India currently has three rebellions to deal with; Islamic radicals in Kashmir, communist rebels in the rural east and tribal separatists in the northeast. The northeastern violence is the one you hear the least about, at least outside of India. Tribal separatists in northeast India have long been a major source of terrorist deaths, averaging 500 a year over the last five years. The cause of all this is unwanted migration. That's because the northeastern tribal territories only became part of India when the British colonial government departed in 1947. The tribes resented this, as well as the growing flood of migrants from other parts of India. The terrorism was directed largely at these immigrants. There used to be over 5,000 active and armed separatists, but counter-terror operations, and an amnesty program, have reduced the number to less than a thousand. Many of the separatists have devolved into criminal gangs and bandits.
Most of the tribal violence is in Assam and Manipur. These two areas have a population of 29 million people, 90 percent of it in Assam. But a little over half the deaths are in Manipur. The two states contains dozens of tribes, and about a third of the population are non-tribal Indians from other parts of the country. While the main target of tribal violence, these migrants are the best educated and dominate the local economy.
In the last two years, the government pacification efforts have been increasingly successful. Casualties have been declining, and are currently about a third of what they were two years ago. For most of the last decade, the northeast was almost as deadly as Kashmir in the northwest. But the Kashmir violence was considered more dangerous, because the Pakistan-based Islamic terrorists were seeking to spread their violence throughout India. The tribal terrorists in the northeast were not. India sent twice as many security troops to Kashmir, as they did to the northeast. Partly, this was because it was possible to negotiate with the tribal separatists, while the Islamic terrorists were on a mission from God, and are determined to conquer all of India and forcibly convert everyone to Islam. Moslems have been trying to do this for over a thousand years, and India sees this as a much greater threat than unruly tribes.

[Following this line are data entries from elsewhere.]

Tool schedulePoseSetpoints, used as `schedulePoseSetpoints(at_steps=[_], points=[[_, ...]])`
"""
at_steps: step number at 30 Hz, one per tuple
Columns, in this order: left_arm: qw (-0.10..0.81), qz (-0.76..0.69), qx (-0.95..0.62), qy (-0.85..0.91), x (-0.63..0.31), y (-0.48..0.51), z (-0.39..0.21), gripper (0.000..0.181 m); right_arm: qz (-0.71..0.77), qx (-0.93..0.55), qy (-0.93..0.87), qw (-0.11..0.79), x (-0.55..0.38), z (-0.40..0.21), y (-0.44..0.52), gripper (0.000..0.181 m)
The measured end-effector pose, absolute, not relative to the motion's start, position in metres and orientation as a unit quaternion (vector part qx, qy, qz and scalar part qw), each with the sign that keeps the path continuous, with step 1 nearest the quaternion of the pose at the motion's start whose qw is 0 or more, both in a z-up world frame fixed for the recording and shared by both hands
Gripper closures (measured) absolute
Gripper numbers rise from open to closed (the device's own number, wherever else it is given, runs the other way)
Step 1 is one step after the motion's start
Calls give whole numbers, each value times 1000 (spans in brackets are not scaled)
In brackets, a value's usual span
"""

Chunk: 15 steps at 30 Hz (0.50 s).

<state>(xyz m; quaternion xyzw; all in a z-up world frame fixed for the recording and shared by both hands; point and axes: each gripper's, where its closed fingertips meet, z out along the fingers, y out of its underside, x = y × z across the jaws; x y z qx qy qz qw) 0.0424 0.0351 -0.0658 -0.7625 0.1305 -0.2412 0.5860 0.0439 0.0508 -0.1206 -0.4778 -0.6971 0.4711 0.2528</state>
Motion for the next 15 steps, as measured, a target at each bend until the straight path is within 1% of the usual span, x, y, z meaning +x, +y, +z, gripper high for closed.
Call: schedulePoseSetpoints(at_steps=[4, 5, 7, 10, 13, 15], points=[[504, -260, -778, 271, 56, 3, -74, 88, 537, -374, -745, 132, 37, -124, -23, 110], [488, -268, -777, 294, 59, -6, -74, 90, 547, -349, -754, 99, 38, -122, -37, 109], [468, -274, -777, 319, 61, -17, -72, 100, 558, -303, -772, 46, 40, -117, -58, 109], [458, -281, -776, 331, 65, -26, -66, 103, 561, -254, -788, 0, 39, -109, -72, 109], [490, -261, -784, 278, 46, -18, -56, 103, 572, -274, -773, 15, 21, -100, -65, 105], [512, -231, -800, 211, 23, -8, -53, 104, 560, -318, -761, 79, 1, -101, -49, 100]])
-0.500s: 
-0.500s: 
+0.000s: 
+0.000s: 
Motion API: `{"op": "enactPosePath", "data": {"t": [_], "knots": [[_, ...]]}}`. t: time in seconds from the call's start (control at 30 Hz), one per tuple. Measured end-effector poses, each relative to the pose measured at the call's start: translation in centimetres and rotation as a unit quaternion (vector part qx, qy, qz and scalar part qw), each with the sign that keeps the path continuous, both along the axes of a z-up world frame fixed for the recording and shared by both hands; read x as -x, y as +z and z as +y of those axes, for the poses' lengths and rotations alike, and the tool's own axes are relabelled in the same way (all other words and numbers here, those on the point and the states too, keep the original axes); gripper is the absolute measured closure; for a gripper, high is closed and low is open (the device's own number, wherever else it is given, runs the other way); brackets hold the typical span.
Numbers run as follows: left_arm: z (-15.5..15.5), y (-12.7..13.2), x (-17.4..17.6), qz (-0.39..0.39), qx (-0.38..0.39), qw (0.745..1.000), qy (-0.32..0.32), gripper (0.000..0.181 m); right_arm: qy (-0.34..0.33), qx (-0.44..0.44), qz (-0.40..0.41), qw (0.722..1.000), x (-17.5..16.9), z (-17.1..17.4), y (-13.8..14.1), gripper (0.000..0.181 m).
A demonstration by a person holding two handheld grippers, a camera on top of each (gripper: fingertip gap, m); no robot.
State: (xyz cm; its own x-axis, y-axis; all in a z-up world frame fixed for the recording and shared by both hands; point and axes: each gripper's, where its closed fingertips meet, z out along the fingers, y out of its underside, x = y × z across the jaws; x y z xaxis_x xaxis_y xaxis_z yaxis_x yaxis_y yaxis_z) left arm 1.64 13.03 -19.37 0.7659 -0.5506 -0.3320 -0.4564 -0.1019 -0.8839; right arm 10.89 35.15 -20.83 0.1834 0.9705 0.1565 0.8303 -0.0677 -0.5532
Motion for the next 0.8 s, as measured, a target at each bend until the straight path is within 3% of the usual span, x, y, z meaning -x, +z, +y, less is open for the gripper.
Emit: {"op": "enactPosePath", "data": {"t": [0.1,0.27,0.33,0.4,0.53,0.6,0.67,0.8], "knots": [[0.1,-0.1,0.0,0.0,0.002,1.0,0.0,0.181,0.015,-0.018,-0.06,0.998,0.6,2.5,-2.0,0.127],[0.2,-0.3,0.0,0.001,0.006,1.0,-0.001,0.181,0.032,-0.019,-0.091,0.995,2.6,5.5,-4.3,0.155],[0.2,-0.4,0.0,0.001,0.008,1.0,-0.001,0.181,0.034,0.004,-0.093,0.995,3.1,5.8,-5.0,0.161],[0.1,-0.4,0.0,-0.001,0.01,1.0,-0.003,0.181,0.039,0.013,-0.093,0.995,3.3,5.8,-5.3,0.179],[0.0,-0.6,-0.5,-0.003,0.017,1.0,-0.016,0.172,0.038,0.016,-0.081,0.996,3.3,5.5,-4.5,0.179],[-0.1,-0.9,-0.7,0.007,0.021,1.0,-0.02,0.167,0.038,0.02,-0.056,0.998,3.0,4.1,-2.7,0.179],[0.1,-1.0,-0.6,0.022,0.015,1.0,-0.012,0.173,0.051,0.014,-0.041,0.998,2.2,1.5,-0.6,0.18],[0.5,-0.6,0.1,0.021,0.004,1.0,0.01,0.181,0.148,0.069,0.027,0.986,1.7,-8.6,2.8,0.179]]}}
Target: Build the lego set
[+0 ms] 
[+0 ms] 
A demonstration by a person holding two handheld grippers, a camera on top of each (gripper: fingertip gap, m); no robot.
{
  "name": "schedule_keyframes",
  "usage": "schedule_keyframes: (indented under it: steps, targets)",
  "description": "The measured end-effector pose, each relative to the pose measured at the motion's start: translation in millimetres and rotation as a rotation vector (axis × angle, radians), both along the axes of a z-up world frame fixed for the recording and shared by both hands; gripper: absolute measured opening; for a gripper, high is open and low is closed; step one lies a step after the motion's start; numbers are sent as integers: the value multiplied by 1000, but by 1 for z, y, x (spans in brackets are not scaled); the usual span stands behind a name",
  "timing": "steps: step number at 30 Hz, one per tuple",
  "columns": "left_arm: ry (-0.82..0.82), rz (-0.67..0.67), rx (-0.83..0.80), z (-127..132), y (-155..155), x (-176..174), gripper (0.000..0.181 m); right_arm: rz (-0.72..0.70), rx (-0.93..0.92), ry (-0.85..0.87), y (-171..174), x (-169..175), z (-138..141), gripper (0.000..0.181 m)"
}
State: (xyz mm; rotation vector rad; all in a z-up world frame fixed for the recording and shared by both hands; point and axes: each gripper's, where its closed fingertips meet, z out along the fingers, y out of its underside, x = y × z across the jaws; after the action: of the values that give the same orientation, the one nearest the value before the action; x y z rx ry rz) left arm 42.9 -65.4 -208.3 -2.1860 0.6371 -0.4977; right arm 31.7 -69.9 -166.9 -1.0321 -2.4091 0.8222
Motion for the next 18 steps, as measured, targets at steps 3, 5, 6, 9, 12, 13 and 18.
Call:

Over the last few years, peace deals have been negotiated with the tribal rebels, and the Islamic terrorists have been largely wiped out. Moreover, the civilian supporters in both areas have become tired of the seemingly endless violence, and cut back on their support for the rebels and terrorists. The growing threat is now from the communist (Maoist or Naxalite) rebels of rural eastern India. As a result, this is where most of the Indian police effort is being directed. The communist violence currently accounts for two-thirds of the deaths caused by rebel activity, and that will increase until the communist rebellion is suppressed. Deaths from communist violence are running at an annual rate of 1,500 this year, a fifty percent increase over last year. For 2005-8, annual deaths averaged about 700 a year.